**WHAT TO DO**
Your task is to copy the stretch of lines in the records below that begins with the line containing "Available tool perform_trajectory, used" and ends with the line containing "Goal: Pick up", exactly as written, with nothing added.

**RECORDED DATA**
_ _ _ _ _

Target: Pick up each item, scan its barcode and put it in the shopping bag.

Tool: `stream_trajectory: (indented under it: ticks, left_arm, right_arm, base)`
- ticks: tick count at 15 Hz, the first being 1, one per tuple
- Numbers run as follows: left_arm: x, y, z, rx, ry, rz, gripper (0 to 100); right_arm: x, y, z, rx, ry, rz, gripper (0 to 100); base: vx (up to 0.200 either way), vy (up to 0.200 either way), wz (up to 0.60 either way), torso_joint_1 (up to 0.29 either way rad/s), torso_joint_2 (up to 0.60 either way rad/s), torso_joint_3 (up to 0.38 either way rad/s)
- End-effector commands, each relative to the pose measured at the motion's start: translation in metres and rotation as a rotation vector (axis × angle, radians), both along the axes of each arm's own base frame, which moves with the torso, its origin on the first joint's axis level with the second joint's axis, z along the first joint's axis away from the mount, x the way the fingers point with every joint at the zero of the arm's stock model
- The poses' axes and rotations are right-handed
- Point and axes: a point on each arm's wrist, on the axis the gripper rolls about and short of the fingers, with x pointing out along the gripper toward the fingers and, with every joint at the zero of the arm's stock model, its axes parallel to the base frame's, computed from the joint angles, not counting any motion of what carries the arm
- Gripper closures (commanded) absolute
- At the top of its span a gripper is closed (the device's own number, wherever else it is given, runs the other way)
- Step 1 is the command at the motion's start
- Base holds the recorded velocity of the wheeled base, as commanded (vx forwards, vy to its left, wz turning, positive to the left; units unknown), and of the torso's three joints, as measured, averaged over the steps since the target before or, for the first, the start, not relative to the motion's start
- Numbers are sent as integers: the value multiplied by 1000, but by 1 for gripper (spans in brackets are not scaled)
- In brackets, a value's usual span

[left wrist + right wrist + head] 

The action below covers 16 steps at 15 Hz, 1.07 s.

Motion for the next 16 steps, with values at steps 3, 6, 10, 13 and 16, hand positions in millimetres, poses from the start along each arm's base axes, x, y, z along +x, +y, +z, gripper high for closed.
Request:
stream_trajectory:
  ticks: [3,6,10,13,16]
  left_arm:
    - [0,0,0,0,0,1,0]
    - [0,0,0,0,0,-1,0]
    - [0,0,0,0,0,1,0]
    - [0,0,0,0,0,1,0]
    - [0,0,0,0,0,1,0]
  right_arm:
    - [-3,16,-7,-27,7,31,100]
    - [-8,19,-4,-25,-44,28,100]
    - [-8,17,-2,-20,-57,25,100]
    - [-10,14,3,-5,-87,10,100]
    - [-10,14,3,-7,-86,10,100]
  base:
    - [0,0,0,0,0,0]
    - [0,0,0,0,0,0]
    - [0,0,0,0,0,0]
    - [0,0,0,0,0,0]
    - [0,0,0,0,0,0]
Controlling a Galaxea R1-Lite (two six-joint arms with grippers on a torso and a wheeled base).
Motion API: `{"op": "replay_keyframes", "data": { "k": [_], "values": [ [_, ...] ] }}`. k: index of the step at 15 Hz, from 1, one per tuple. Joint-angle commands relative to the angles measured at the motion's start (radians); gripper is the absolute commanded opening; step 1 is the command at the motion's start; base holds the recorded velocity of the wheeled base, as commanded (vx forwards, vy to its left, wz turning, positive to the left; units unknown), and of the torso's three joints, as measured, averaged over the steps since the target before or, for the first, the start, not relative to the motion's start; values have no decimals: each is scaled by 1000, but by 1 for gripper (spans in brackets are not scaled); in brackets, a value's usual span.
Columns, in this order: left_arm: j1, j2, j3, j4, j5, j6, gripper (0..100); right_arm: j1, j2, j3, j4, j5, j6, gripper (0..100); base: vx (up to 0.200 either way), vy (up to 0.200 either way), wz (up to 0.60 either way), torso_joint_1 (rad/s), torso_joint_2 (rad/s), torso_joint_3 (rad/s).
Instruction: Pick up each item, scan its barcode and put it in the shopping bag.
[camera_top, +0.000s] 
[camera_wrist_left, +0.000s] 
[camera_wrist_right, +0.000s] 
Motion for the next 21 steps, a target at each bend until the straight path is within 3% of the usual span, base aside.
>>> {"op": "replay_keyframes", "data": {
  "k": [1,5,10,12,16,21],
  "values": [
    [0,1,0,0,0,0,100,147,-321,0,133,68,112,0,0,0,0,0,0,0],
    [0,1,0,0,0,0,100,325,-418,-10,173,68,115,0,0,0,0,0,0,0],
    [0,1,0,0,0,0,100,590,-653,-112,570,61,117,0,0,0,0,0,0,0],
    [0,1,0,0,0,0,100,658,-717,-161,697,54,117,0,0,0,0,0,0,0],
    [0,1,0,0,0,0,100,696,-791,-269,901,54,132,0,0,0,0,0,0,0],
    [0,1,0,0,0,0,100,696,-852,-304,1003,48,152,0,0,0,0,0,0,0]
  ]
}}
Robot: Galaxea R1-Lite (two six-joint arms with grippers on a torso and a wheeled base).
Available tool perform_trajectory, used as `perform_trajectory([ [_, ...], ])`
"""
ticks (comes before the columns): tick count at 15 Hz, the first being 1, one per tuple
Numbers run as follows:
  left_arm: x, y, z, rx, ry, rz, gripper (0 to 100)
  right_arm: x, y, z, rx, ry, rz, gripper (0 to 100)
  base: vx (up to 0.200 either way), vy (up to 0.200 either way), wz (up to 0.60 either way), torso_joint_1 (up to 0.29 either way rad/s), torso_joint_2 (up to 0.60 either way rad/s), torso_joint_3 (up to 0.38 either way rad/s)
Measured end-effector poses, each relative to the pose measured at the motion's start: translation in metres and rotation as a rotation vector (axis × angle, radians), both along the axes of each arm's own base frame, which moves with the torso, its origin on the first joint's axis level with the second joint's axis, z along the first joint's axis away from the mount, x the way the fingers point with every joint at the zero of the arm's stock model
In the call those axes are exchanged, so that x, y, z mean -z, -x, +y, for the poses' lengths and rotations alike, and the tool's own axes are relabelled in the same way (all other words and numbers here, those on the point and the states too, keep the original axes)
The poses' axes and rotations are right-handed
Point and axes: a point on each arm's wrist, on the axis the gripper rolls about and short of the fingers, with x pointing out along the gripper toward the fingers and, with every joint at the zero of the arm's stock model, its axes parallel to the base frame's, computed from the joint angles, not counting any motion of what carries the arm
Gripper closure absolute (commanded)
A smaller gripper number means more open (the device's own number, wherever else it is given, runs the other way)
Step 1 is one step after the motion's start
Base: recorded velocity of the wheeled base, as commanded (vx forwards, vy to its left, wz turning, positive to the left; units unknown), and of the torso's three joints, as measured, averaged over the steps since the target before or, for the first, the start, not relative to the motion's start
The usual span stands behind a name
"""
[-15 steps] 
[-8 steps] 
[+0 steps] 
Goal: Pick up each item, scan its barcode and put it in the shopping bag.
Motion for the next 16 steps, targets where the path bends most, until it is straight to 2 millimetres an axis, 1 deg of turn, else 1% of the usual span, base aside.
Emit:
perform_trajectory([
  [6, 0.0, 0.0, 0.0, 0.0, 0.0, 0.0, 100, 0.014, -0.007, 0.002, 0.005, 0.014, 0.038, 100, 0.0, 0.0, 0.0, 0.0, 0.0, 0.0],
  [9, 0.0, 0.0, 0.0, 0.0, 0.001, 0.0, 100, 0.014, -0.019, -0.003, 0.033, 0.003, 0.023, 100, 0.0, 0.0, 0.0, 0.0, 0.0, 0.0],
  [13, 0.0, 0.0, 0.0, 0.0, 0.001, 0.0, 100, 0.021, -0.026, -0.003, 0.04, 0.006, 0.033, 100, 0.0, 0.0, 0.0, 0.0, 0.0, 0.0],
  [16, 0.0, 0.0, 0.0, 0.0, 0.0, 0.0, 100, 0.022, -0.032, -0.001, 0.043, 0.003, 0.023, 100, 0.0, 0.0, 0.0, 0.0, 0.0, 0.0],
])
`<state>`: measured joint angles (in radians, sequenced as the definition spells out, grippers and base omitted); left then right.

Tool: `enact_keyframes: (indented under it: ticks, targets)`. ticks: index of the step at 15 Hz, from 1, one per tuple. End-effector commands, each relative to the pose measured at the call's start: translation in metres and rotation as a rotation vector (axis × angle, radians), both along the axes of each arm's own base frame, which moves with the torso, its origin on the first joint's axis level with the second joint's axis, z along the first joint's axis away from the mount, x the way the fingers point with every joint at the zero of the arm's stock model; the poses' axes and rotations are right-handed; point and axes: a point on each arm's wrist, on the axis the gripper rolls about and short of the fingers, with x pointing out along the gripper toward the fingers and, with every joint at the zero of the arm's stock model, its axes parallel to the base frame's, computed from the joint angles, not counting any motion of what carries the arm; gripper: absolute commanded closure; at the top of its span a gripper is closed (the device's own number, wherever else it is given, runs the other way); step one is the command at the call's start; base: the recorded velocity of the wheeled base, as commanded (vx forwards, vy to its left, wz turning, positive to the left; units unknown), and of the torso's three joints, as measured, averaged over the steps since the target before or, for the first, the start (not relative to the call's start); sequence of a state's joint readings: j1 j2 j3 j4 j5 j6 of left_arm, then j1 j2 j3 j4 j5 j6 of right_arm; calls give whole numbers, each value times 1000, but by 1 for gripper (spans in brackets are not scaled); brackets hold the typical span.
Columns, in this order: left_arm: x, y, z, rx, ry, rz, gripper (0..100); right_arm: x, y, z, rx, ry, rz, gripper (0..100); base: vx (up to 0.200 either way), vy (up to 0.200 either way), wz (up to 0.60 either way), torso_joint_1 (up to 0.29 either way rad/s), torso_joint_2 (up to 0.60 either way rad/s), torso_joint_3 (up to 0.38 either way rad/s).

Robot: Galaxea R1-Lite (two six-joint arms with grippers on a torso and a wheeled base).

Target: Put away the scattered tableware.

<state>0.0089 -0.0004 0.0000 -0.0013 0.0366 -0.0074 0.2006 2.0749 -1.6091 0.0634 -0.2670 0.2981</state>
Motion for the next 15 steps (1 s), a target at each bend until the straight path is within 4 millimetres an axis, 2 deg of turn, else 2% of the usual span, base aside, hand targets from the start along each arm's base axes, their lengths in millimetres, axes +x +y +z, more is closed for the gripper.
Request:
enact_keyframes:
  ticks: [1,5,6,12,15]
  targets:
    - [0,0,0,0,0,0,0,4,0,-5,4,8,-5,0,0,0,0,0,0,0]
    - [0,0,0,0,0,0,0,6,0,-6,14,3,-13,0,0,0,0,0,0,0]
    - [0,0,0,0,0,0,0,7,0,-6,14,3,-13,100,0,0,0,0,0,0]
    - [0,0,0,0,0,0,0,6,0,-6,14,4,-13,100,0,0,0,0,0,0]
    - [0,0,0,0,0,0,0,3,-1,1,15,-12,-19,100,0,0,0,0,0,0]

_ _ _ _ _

**RESULT OF THE TASK**
Available tool perform_trajectory, used as `perform_trajectory([ [_, ...], ])`
"""
ticks (comes before the columns): tick count at 15 Hz, the first being 1, one per tuple
Numbers run as follows:
  left_arm: x, y, z, rx, ry, rz, gripper (0 to 100)
  right_arm: x, y, z, rx, ry, rz, gripper (0 to 100)
  base: vx (up to 0.200 either way), vy (up to 0.200 either way), wz (up to 0.60 either way), torso_joint_1 (up to 0.29 either way rad/s), torso_joint_2 (up to 0.60 either way rad/s), torso_joint_3 (up to 0.38 either way rad/s)
Measured end-effector poses, each relative to the pose measured at the motion's start: translation in metres and rotation as a rotation vector (axis × angle, radians), both along the axes of each arm's own base frame, which moves with the torso, its origin on the first joint's axis level with the second joint's axis, z along the first joint's axis away from the mount, x the way the fingers point with every joint at the zero of the arm's stock model
In the call those axes are exchanged, so that x, y, z mean -z, -x, +y, for the poses' lengths and rotations alike, and the tool's own axes are relabelled in the same way (all other words and numbers here, those on the point and the states too, keep the original axes)
The poses' axes and rotations are right-handed
Point and axes: a point on each arm's wrist, on the axis the gripper rolls about and short of the fingers, with x pointing out along the gripper toward the fingers and, with every joint at the zero of the arm's stock model, its axes parallel to the base frame's, computed from the joint angles, not counting any motion of what carries the arm
Gripper closure absolute (commanded)
A smaller gripper number means more open (the device's own number, wherever else it is given, runs the other way)
Step 1 is one step after the motion's start
Base: recorded velocity of the wheeled base, as commanded (vx forwards, vy to its left, wz turning, positive to the left; units unknown), and of the torso's three joints, as measured, averaged over the steps since the target before or, for the first, the start, not relative to the motion's start
The usual span stands behind a name
"""
[-15 steps] 
[-8 steps] 
[+0 steps] 
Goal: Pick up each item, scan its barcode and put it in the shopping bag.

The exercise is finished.